• **Exercise details**
Restate word for word the lines of the entries below, starting with the line that holds "like x=185 y=54." and ending with the line that holds "like x=18 y=221.", and no others.

• **Data section**
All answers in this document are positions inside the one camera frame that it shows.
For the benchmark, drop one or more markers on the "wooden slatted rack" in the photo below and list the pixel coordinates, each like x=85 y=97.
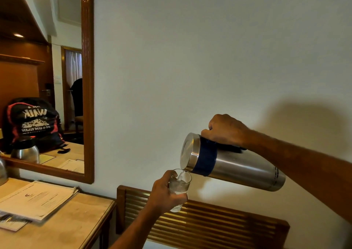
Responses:
x=198 y=224

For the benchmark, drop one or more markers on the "person's left forearm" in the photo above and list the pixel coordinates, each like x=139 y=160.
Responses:
x=134 y=232

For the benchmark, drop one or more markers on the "wooden framed wall mirror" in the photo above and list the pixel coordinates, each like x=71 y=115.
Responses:
x=88 y=92

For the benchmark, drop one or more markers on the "printed booklet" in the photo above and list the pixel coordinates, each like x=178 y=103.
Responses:
x=11 y=223

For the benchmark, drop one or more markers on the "wooden desk with beige top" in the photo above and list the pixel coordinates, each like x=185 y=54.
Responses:
x=71 y=224

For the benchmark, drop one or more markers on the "clear drinking glass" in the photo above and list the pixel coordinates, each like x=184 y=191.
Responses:
x=180 y=184

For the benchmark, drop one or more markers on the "stack of white papers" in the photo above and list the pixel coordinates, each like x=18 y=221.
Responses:
x=35 y=199

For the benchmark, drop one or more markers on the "steel kettle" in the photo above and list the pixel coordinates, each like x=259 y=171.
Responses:
x=2 y=173

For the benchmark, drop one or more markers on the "person's left hand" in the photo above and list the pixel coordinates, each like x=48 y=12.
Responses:
x=162 y=196

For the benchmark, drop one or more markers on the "stainless steel water jug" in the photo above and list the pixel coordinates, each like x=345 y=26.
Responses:
x=239 y=166

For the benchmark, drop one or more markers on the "person's right hand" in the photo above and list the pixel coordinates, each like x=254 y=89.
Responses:
x=224 y=130

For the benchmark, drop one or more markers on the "person's right forearm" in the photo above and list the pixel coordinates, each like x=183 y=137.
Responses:
x=302 y=163

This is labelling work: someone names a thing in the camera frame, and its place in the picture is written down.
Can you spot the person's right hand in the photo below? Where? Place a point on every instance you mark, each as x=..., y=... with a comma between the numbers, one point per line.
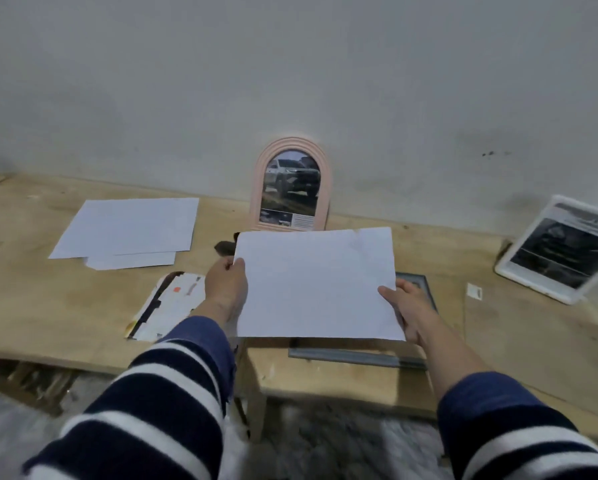
x=414, y=309

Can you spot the grey rectangular photo frame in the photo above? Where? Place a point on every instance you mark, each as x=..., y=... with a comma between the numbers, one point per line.
x=354, y=357

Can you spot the cut-up car brochure page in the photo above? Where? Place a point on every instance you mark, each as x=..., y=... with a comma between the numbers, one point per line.
x=174, y=304

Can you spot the brown rectangular backing board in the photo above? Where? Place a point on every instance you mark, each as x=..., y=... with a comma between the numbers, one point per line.
x=529, y=344

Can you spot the large white paper sheet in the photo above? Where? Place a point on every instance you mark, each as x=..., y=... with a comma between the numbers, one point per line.
x=319, y=284

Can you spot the pink arched photo frame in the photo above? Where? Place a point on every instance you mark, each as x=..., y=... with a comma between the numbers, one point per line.
x=255, y=194

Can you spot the white rectangular photo frame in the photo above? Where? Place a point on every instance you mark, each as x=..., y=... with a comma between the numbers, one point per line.
x=509, y=272

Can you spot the person's left hand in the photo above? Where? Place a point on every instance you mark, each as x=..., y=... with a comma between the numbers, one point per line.
x=226, y=287

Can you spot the black cleaning cloth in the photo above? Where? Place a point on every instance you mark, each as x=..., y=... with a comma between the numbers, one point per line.
x=224, y=247

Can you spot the person's right forearm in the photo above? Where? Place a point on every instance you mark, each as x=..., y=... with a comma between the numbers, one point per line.
x=504, y=419

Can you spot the person's left forearm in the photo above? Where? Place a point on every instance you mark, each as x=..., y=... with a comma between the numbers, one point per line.
x=164, y=404

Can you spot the white cut paper sheet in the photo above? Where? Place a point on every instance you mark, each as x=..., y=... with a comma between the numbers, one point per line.
x=129, y=262

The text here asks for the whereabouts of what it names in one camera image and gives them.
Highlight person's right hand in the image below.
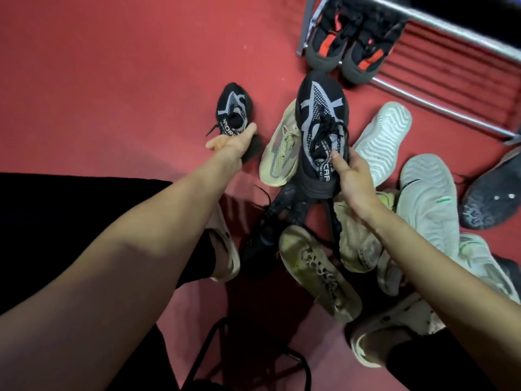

• **Answer area**
For the benchmark, drop one or more markers on the "wooden desk with beige top" in the photo above and list the pixel coordinates, each like x=185 y=54.
Responses:
x=71 y=224

For the benchmark, drop one or more markers on the "clear drinking glass" in the photo above and list the pixel coordinates, each like x=184 y=191.
Responses:
x=180 y=184

For the benchmark, drop one or more markers on the "stack of white papers" in the photo above and list the pixel coordinates, each like x=18 y=221.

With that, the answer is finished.